Ginés pone un pie en el pedal, y arranca suavemente. María le imita: mirando a un lado y otro, mirando a sus espaldas una y otra vez, empuja los pedales y en poco tiempo empieza a adquirir velocidad. En sus ojos, en su mirada inquieta, en la expresión de su rostro, no hay más que miedo y cobardía y ansiedad, la ansiedad de poner tierra de por medio, cuanto antes, en el menor tiempo posible.

MARÍA – GINÉS

María y Ginés están tumbados en una cama. Es una cama amplia y confortable, cuadrada, de las que permiten que los dos miembros de una pareja puedan dormir con independencia, sin tener que recurrir a la drástica solución de las dos camas separadas. A los pies de la cama, a dos metros de distancia, se alza el rectángulo gris, aristado y vertical, de una pantalla de plasma. La habitación es amplia y despejada, con esa austeridad suntuosa, sin detalles superfluos, de las viviendas en cuya decoración se ha gastado, de golpe, un montón de dinero. El techo se inclina acogedoramente hacia la cabecera de la cama. No hay puerta de entrada: la habitación se abre a una escalera que conduce al piso inferior. Todo, las alfombras, la madera, el techo abuhardillado, el amplio ventanal con sus cristales dobles, con vistas al poniente, todo es cálido e insonorizado, aislante.

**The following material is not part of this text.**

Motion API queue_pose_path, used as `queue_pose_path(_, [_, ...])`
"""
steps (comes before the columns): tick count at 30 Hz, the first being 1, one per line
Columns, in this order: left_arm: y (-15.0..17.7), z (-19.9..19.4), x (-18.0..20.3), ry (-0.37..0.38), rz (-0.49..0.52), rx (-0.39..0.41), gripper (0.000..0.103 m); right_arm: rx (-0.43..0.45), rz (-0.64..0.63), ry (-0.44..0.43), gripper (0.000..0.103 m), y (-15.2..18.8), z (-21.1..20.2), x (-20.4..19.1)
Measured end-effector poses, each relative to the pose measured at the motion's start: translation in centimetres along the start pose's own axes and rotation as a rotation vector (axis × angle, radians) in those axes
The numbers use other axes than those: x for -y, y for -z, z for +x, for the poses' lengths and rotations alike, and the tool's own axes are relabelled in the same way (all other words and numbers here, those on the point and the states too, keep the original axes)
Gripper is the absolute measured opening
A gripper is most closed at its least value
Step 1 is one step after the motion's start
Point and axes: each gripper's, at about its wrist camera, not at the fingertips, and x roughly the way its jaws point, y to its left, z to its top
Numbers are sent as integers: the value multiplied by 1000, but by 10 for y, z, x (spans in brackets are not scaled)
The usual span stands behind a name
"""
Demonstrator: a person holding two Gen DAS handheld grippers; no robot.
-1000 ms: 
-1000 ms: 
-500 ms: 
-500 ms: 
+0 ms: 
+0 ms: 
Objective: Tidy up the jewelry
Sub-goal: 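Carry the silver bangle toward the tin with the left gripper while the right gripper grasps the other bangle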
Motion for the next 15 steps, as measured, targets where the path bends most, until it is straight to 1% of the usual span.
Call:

Pero ahora la ventana está abierta de par en par. La ha abierto Ginés, con la esperanza de que entre por ella algo del aire tibio que se disfruta en el exterior, pues la vivienda, a pesar de todas sus comodidades, resulta inhabitable sin la ayuda del aire acondicionado. Por eso ha abierto la ventana Ginés, por eso y para tener un poco más de luz, porque ni él ni María han encontrado nada para alumbrarse, ni una vela, en el precipitado registro que han hecho por toda la casa. La oscuridad es total en el piso inferior, en el que además han cerrado concienzudamente puertas y persianas; pero aquí arriba, en el dormitorio, hay una claridad difusa que entra por la ventana e ilumina vagamente los contornos de las cosas, que se refleja en la satinada pantalla del televisor como un brillo, como un fulgor irisado y fantasmal. La claridad procede del poniente. Sobre una moldura de negras montañas, recortadas en silueta, el cielo irradia aún una energía apagada, un deslumbrar fosforescente, como lo haría un metal fundido que empieza a enfriarse.